TPS3165 Background: Mutations in p53 contribute to tumor progression. A rational approach is to destabilize mutant (m) p53. The group at the University of Kansas Cancer Center screened compounds that suppress m p53 in a preclinical model. Luciferase-based reporter assay identified statins as suppressors of m p53 expression. In vitro validation assay demonstrated atorvastatin (A) suppressed m p53 level and cell growth selectively; and depletion of mevalonic acid lead to degradation of m p53. These effects were limited to mutations in the conformation of p53, while wild-type and DNA contact mutations were not as sensitive to statin-induced degradation of p53. M p53 xenograft model confirmed that A could suppress tumor growth at a concentration that can decrease LDL level. The primary objective of this trial is to determine if A decreases the level of conformational m p53. The secondary objective is to assess the effects of A on Ki-67 and caspase-3 in conformational m p53 tumors. Methods: This is an open-label, window of opportunity pilot trial to see if A given for 1 to 4 weeks at a dose of 80 mg/day is sufficient to reduce the levels of conformational m p53 in the tumor tissues. Subjects with new diagnosis of malignancy with a planned surgical therapy, and subjects with previously treated AML, in between treatment regimens, are eligible. Tissues from solid tumors, and bone marrow or peripheral blood samples from AML will be used to screen for m p53 by immunohistochemistry (IHC). Subjects will receive A at 80 mg/day po for 1 to 4 weeks. Pharmacokinetics at pre-dose and 1-hour post-dose on Day 1 and on the day of surgery will be done.

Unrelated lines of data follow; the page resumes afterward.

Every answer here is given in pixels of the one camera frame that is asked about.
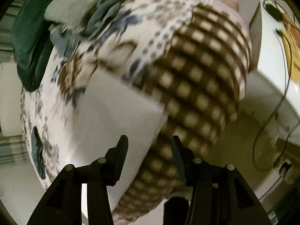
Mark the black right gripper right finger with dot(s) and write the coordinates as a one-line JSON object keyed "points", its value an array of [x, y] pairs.
{"points": [[220, 195]]}

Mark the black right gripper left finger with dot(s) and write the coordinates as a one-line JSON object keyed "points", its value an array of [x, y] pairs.
{"points": [[61, 204]]}

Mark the white pants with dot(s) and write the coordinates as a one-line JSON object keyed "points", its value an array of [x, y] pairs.
{"points": [[111, 108]]}

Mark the folded teal garment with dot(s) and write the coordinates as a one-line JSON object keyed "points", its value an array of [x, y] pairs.
{"points": [[37, 153]]}

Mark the striped green curtain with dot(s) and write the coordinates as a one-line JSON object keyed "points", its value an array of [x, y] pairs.
{"points": [[13, 147]]}

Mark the brown checkered blanket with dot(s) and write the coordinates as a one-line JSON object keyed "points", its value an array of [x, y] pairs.
{"points": [[200, 80]]}

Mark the dark green garment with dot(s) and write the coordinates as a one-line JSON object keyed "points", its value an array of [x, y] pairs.
{"points": [[32, 45]]}

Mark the floral bed sheet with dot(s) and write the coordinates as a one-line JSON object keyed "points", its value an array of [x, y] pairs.
{"points": [[126, 48]]}

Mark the grey blue denim garment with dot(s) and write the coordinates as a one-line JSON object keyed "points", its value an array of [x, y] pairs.
{"points": [[78, 20]]}

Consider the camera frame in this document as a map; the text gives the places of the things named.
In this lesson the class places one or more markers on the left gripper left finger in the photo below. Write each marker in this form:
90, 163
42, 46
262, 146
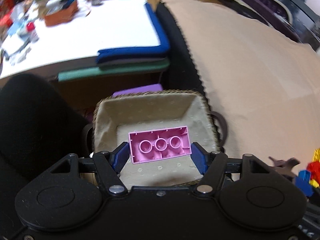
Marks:
108, 166

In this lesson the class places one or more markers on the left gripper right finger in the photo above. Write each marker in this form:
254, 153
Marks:
212, 166

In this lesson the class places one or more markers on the pink toy brick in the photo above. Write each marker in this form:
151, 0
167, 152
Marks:
159, 144

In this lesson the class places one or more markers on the wicker basket with fabric liner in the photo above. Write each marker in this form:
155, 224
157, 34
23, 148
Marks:
115, 117

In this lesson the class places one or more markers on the pile of toy bricks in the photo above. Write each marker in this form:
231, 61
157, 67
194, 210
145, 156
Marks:
308, 180

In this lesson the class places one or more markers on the beige blanket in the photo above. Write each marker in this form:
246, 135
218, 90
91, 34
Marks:
265, 85

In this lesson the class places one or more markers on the green folded mat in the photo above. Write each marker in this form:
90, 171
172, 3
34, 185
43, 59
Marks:
118, 69

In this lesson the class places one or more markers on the blue folded mat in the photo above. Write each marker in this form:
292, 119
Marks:
139, 35

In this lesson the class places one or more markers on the brown leather pencil case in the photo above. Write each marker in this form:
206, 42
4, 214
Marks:
61, 16

Mutational analysis using exome sequencing technique will be done on m p53. Using IHC, the amount of p53 in pre-treatment and post-treatment samples will be measured and compared simultaneously. The levels of Ki67 and caspace-3 will be tested and compared between pre-treatment and post-treatment samples in subjects with conformational m p53, between conformational and non-conformational m p53, and in wild-type p53 tumors. The trial is actively enrolling subjects. The results of this trial will determine further investigations on the role of atorvastatin in tumors with p53 mutations in a placebo-controlled, randomized trial. Clinical trial information: NCT03560882.